## TASK
Bring together every line in the data that includes "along".

## TASK DATA
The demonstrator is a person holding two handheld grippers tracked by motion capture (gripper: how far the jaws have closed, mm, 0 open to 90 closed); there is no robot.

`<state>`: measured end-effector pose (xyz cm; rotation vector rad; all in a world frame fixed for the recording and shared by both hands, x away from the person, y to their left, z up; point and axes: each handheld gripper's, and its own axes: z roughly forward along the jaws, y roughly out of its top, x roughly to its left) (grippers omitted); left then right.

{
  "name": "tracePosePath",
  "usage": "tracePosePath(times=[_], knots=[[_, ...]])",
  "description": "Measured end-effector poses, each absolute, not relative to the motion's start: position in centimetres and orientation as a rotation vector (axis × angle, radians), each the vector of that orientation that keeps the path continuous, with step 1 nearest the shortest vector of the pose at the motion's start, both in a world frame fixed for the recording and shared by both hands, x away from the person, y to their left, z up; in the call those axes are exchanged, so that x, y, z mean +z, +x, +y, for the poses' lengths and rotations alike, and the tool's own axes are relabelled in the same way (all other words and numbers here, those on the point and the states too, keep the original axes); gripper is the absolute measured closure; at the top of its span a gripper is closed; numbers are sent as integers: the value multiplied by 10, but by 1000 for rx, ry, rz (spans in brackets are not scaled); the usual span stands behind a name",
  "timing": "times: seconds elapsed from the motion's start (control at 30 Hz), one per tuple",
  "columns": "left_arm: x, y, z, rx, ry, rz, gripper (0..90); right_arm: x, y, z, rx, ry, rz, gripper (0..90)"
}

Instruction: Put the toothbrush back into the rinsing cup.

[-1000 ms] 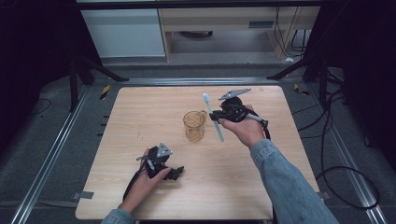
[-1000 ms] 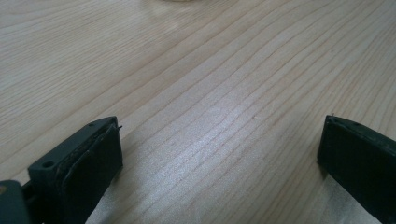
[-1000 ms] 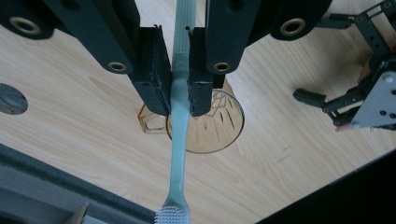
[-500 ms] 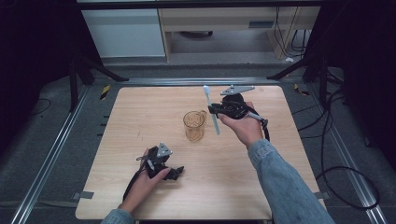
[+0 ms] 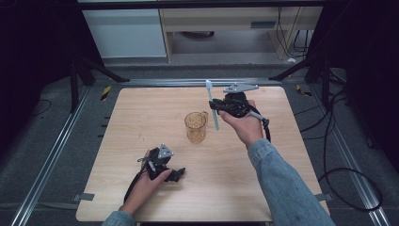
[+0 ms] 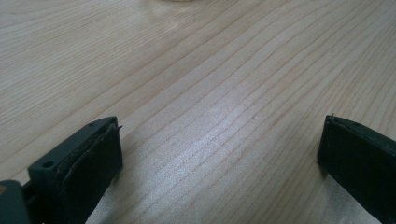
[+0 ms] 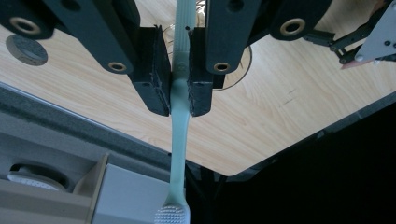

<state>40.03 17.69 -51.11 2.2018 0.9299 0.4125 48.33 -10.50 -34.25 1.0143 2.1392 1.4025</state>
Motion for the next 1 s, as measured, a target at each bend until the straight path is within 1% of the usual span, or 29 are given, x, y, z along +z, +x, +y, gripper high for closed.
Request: tracePosePath(times=[1.0], knots=[[-511, 400, 177, 412, 2201, 930, 0, -343, 491, -104, 1528, 984, 1958, 790]])
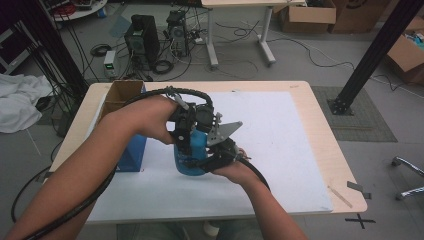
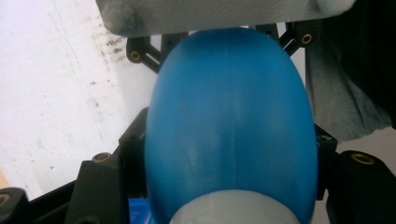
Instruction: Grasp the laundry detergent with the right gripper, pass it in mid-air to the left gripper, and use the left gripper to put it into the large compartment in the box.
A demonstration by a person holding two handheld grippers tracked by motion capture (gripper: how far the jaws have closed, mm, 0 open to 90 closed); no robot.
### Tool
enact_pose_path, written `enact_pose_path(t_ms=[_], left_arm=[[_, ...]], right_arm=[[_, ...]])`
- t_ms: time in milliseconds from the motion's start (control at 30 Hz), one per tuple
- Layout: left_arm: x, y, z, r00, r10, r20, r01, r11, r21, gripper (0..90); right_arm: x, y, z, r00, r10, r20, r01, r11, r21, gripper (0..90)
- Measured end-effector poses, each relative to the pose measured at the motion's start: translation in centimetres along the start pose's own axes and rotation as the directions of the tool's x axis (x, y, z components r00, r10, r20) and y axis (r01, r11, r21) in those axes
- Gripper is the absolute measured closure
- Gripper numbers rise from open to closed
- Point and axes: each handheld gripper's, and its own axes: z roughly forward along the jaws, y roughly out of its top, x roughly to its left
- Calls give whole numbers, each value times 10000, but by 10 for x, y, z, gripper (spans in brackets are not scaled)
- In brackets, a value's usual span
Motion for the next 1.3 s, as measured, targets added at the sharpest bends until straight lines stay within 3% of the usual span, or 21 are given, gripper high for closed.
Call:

## COMPLETED EXERCISE
`<state>`: measured end-effector pose (xyz cm; rotation vector rad; all in a world frame fixed for the recording and shared by both hands, x away from the person, y to their left, z up; point and axes: each handheld gripper's, and its own axes: z roughly forward along the jaws, y roughly out of its top, x roughly to its left) (grippers omitted); left then right.
Motion for the next 1 s, as measured, a target at each bend until the straight path is within 1% of the usual span, or 29 are given, x, y, z along +z, +x, +y, gripper high for closed.
- Measured end-effector poses, each relative to the pose measured at the motion's start: translation in centimetres along the start pose's own axes and rotation as the directions of the tool's x axis (x, y, z components r00, r10, r20) and y axis (r01, r11, r21) in those axes
- Point and axes: each handheld gripper's, and its own axes: z roughly forward along the jaws, y roughly out of its top, x roughly to its left

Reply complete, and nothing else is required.